(Beginning of RECORDS FOR THIS EXERCISE)

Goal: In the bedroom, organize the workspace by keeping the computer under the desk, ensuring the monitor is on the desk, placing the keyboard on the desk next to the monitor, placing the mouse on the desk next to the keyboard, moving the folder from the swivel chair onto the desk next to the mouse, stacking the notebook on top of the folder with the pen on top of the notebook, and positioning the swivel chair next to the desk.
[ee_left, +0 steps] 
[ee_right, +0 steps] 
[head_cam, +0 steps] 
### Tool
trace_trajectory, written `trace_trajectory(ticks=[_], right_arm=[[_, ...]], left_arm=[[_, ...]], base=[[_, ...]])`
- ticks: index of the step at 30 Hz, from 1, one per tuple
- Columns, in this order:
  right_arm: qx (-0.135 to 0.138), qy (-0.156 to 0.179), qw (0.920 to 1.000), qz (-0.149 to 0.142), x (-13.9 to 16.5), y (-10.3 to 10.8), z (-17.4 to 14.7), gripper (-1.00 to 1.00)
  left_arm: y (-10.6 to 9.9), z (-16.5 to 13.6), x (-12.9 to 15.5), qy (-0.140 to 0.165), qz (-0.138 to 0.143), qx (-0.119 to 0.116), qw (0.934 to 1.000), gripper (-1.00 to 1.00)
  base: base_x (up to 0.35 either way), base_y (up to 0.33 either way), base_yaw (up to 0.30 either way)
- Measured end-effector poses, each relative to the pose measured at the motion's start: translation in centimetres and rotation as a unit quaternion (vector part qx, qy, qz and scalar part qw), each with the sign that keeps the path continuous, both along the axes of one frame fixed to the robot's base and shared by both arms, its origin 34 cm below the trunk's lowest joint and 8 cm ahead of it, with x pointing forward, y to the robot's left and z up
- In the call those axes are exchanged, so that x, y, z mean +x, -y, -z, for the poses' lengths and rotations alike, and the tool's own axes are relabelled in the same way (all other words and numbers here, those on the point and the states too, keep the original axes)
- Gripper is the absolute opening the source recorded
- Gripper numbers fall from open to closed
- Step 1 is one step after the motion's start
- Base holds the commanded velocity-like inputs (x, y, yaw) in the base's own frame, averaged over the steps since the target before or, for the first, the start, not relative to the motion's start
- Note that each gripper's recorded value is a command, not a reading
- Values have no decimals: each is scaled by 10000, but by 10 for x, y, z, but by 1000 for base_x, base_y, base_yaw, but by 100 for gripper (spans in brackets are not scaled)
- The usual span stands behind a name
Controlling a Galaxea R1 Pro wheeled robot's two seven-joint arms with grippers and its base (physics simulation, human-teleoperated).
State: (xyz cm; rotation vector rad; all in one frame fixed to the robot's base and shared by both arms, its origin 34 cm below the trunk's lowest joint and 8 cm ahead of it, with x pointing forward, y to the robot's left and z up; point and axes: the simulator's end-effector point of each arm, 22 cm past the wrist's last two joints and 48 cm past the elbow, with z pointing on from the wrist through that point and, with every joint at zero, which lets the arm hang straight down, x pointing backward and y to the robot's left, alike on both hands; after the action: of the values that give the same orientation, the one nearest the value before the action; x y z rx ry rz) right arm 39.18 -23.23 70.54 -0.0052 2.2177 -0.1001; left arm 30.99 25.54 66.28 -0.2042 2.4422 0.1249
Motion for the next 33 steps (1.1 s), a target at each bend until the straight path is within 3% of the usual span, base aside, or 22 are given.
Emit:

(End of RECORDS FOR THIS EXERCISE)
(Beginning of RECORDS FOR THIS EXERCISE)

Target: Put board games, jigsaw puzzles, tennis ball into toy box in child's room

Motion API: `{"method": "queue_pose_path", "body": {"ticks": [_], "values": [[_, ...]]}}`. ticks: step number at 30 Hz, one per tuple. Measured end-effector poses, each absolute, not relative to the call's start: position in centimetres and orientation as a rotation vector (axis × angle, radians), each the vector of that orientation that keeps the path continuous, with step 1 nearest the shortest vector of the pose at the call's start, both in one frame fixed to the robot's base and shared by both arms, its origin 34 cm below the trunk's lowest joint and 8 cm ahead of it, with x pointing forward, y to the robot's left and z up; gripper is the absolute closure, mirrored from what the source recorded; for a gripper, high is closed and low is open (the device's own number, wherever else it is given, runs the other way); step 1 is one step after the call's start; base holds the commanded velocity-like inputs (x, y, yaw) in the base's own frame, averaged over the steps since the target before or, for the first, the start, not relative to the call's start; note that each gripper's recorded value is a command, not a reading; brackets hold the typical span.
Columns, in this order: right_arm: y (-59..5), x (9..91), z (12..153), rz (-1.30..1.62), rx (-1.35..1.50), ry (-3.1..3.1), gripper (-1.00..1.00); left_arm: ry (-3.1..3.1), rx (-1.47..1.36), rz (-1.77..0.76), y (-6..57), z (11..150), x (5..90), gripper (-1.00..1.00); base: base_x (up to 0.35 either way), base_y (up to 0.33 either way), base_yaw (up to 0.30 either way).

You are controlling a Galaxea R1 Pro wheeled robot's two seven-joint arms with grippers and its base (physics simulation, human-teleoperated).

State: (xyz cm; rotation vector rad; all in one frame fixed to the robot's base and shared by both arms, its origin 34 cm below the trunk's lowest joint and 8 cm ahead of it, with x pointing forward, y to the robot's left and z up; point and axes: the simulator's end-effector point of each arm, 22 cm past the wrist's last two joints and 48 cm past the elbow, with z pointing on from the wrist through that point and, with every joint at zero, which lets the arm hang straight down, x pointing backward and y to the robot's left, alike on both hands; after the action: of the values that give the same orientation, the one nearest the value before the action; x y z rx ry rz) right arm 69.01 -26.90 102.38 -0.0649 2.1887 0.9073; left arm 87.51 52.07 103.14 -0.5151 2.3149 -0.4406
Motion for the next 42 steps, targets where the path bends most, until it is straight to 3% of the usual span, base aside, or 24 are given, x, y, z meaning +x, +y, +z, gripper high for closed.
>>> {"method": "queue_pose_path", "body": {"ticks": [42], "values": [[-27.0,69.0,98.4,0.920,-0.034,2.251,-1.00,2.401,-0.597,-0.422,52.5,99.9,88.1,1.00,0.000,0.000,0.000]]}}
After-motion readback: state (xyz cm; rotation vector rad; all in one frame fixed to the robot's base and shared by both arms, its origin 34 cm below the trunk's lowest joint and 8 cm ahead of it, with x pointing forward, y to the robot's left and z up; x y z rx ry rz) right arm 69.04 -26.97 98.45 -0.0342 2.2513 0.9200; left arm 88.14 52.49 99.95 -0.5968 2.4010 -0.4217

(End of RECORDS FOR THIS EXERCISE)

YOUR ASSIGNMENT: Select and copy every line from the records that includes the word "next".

WRITTEN REPLY:
Goal: In the bedroom, organize the workspace by keeping the computer under the desk, ensuring the monitor is on the desk, placing the keyboard on the desk next to the monitor, placing the mouse on the desk next to the keyboard, moving the folder from the swivel chair onto the desk next to the mouse, stacking the notebook on top of the folder with the pen on top of the notebook, and positioning the swivel chair next to the desk.
Motion for the next 33 steps (1.1 s), a target at each bend until the straight path is within 3% of the usual span, base aside, or 22 are given.
Motion for the next 42 steps, targets where the path bends most, until it is straight to 3% of the usual span, base aside, or 24 are given, x, y, z meaning +x, +y, +z, gripper high for closed.

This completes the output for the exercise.